Abstract: FR-OR90
Purine and Pyrimidine Metabolism Decrease in the First Hour of Warm Ischemia in Kidney Tissue: Spatiotemporal Detection by Mass Spectrometry Imaging
Session Information
- Pathology and Lab Medicine Advances
October 25, 2024 | Location: Room 2, Convention Center
Abstract Time: 05:50 PM - 06:00 PM
Category: Pathology and Lab Medicine
- 1800 Pathology and Lab Medicine
Authors
- Peutz-Kootstra, Carine, Gelre Ziekenhuizen, Apeldoorn, Gelderland, Netherlands
- Balluff, Benjamin, Maastricht Multimodal Molecular Imaging Institute - M4i, Maastricht, Netherlands
- Van smaalen, Tim C., Maastricht Universitair Medisch Centrum+, Maastricht, Limburg, Netherlands
- Snoeijs, Maarten G., Maastricht Universitair Medisch Centrum+, Maastricht, Limburg, Netherlands
- Heeren, Ron M.A., Maastricht Multimodal Molecular Imaging Institute - M4i, Maastricht, Netherlands
- de Hoogt, Patrick A., Maastricht Universitair Medisch Centrum+, Maastricht, Limburg, Netherlands
Background
Warm ischemia is an important cause of acute kidney injury. Mass Spectrometry Imaging (MSI) can visualize metabolic alterations in renal tissue biopsies.
Methods
In order to identify alternating metabolites during the first hour of warm ischemia, kidney samples from five pigs were measured by high-mass resolution matrix-assisted laser desorption/ionization (MALDI) MSI after 0, 20, 40, and 60 minutes of warm ischemia.
Results
Contrasting the metabolites’ distributions with the kidney’s microanatomy revealed a cortical decrease in abundance of 56 metabolite signals between 0 and 40 minutes, and of 89 signals between 0 and 60 minutes. Tandem MS identified eleven metabolites of which ten belong to the purine and pyrimidine pathways. There was an attenuated loss of adenosine tri- and diphosphate (ATP and ADP) in medullary rays. Phosphatidylserine 18:0_18:1 was decreased in the cortex, but only in the first 40 minutes of ischemia.
Conclusion
In conclusion, MSI discerns metabolites with differential spatial and temporal expression during warm ischemic injury in renal tissue. Rapid cortical, but slow medullary loss of ATP and ADP metabolism discriminates energy homeostasis pathways affected by acute kidney injury.

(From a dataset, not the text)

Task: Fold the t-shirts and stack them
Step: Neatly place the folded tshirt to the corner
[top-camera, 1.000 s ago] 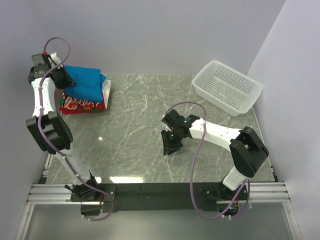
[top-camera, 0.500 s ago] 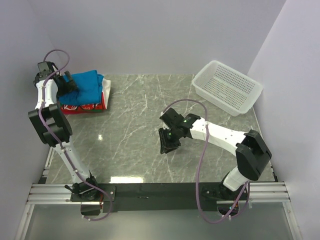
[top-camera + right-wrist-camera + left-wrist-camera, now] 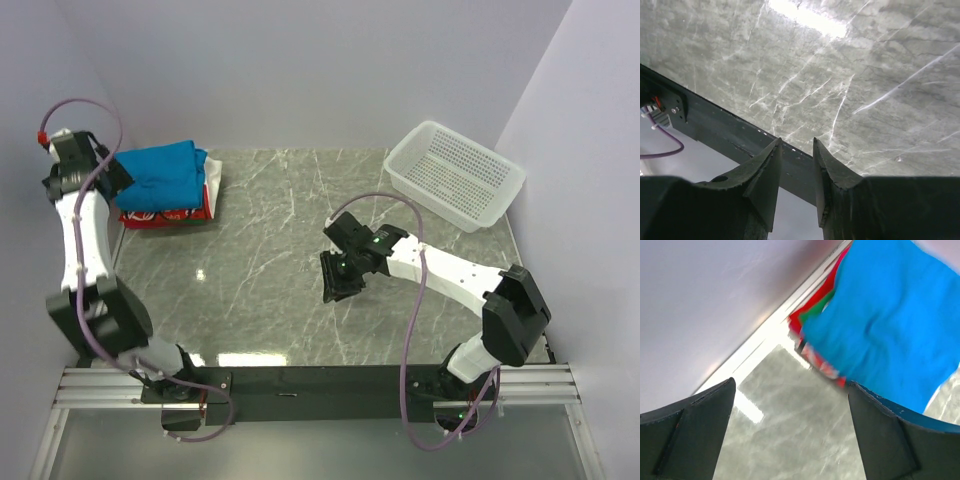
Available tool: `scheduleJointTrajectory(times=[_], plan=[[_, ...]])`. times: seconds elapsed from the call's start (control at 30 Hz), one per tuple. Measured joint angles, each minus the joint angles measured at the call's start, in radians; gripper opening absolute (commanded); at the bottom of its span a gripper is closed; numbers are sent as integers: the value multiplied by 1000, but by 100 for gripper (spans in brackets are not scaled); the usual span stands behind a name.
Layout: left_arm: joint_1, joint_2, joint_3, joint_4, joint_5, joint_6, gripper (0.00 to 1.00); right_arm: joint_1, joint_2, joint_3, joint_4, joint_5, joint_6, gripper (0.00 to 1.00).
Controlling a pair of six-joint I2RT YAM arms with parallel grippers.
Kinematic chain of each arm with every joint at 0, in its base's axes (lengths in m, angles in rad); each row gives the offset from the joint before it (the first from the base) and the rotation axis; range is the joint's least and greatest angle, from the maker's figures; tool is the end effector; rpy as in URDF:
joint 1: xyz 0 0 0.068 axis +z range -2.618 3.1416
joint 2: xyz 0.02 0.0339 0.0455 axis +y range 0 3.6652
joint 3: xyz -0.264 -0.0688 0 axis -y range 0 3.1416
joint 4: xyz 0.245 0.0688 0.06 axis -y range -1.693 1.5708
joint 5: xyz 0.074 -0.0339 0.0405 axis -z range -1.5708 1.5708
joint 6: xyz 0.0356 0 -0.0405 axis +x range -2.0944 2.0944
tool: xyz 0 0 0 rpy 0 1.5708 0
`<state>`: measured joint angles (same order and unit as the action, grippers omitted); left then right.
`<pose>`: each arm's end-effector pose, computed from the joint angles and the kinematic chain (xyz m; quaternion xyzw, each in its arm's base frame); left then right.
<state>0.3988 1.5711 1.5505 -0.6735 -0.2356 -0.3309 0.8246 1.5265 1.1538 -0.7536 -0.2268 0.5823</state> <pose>0.3191 0.1435 0.3630 -0.3674 0.8222 0.1207 0.4176 0.2012 0.2294 0.2458 -0.1419 0.9590 0.2258 0.0956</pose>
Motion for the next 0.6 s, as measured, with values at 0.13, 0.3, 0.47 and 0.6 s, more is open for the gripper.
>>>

Figure 1. Different spatiotemporal expression patterns of metabolites identified by MSI and MS/MS. Heat map analysis (panel A) of the eleven identified compounds shows differences in spatial expression pattern over time. Panell B shows a different spatial expression for ATP (yellow) and AMP (green) at 0 minutes in cortex and medulla, with a decrease after 20, 40 and 60 minutes of warm ischemia. Higher magnification (panel C) shows that expression of ATP remains in the medullary rays, while AMP expression is still diffusely present in the cortex after 20 minutes of warm ischemia.